_Task prompt_:
Return, from the data that follows, each line that holds the word "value".

_Source material_:

■ ■ ■

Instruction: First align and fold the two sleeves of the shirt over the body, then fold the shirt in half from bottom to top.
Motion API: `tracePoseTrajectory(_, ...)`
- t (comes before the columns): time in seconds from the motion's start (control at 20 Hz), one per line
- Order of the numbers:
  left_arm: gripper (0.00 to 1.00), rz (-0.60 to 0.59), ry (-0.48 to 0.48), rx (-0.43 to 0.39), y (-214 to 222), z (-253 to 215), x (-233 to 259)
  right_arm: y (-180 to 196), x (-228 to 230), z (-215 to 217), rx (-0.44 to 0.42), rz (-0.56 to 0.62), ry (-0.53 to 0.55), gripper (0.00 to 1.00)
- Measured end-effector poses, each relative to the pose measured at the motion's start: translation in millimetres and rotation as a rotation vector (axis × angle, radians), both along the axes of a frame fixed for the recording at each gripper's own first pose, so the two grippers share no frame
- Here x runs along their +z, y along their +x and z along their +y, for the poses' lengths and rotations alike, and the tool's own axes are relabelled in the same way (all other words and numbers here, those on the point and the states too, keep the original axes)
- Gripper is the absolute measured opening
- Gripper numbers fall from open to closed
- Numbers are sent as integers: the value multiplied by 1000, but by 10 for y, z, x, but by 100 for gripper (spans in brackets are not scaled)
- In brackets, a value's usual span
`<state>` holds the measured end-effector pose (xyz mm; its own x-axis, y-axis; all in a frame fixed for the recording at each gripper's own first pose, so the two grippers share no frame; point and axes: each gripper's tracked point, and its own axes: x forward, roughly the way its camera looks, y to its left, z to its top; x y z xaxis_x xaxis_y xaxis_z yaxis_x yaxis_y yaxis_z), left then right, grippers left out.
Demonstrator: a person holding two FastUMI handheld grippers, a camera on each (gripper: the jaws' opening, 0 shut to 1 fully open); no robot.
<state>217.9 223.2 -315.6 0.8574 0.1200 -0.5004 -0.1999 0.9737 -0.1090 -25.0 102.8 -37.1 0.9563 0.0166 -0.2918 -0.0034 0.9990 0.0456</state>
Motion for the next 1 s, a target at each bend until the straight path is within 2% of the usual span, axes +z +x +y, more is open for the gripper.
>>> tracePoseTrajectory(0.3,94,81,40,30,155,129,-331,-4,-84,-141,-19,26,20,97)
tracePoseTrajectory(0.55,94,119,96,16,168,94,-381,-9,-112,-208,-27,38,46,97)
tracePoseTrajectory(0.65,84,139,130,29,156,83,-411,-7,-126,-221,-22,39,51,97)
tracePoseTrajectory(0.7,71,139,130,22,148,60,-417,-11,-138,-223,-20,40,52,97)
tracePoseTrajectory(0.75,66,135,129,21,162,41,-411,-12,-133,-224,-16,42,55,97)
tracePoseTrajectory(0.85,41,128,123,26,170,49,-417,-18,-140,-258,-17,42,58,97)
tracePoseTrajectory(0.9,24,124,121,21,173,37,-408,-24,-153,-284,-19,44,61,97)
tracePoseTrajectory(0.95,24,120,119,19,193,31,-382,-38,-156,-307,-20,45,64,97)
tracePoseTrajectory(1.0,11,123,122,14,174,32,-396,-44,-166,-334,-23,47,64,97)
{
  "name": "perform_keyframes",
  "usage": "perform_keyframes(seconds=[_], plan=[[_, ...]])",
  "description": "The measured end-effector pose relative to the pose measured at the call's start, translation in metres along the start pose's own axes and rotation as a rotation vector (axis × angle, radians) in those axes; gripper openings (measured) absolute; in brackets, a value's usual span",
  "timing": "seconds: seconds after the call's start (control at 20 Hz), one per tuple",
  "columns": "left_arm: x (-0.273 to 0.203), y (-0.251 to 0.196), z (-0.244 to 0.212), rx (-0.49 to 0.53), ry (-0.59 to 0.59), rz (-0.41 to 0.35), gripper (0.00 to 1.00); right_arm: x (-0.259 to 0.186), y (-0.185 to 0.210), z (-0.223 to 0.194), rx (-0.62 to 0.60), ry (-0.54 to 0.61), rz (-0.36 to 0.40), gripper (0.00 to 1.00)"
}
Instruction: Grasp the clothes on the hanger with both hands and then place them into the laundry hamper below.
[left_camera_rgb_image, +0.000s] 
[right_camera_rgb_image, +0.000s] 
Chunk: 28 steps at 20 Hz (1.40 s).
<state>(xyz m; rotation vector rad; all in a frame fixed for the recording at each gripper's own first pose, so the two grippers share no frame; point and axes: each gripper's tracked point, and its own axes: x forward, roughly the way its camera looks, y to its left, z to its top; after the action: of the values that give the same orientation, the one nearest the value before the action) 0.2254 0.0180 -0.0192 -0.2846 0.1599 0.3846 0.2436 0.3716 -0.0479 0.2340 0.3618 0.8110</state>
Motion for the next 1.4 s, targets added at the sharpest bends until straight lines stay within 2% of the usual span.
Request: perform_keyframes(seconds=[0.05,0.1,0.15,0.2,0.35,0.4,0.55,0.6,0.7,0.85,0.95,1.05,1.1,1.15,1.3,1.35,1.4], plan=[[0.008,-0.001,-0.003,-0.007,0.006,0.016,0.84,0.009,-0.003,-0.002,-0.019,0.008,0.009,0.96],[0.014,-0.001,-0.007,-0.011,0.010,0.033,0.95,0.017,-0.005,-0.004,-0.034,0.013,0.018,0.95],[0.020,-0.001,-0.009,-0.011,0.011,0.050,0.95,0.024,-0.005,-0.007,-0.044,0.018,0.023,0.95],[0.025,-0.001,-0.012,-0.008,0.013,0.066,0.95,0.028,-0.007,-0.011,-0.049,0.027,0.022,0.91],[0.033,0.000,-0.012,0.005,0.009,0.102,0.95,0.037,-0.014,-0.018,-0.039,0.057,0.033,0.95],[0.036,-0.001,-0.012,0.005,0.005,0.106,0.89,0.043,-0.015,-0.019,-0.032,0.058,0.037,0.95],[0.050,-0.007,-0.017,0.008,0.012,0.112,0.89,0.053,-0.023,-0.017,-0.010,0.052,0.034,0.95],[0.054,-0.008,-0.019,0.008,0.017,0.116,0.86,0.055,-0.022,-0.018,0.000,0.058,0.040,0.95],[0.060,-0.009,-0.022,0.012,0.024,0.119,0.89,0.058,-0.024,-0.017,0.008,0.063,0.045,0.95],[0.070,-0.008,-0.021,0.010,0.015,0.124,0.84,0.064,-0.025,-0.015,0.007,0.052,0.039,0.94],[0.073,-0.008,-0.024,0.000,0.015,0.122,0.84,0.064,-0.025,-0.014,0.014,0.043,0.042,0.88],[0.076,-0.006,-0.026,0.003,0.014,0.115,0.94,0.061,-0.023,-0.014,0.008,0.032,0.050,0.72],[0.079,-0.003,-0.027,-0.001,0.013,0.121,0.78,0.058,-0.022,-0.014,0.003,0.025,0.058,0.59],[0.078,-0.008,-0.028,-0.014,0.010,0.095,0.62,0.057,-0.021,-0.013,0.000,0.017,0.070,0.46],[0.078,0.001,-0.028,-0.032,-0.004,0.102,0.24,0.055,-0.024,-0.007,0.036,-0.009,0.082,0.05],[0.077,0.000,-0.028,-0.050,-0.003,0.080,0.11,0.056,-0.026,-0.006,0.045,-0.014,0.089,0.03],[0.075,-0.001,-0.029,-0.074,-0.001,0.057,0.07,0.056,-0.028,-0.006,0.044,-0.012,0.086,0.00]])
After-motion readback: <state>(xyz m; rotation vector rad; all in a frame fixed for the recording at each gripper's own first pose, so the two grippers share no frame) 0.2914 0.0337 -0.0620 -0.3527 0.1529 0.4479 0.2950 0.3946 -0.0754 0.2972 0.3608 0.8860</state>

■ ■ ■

_Finished exercise_:
- Numbers are sent as integers: the value multiplied by 1000, but by 10 for y, z, x, but by 100 for gripper (spans in brackets are not scaled)
- In brackets, a value's usual span
  "description": "The measured end-effector pose relative to the pose measured at the call's start, translation in metres along the start pose's own axes and rotation as a rotation vector (axis × angle, radians) in those axes; gripper openings (measured) absolute; in brackets, a value's usual span",
<state>(xyz m; rotation vector rad; all in a frame fixed for the recording at each gripper's own first pose, so the two grippers share no frame; point and axes: each gripper's tracked point, and its own axes: x forward, roughly the way its camera looks, y to its left, z to its top; after the action: of the values that give the same orientation, the one nearest the value before the action) 0.2254 0.0180 -0.0192 -0.2846 0.1599 0.3846 0.2436 0.3716 -0.0479 0.2340 0.3618 0.8110</state>

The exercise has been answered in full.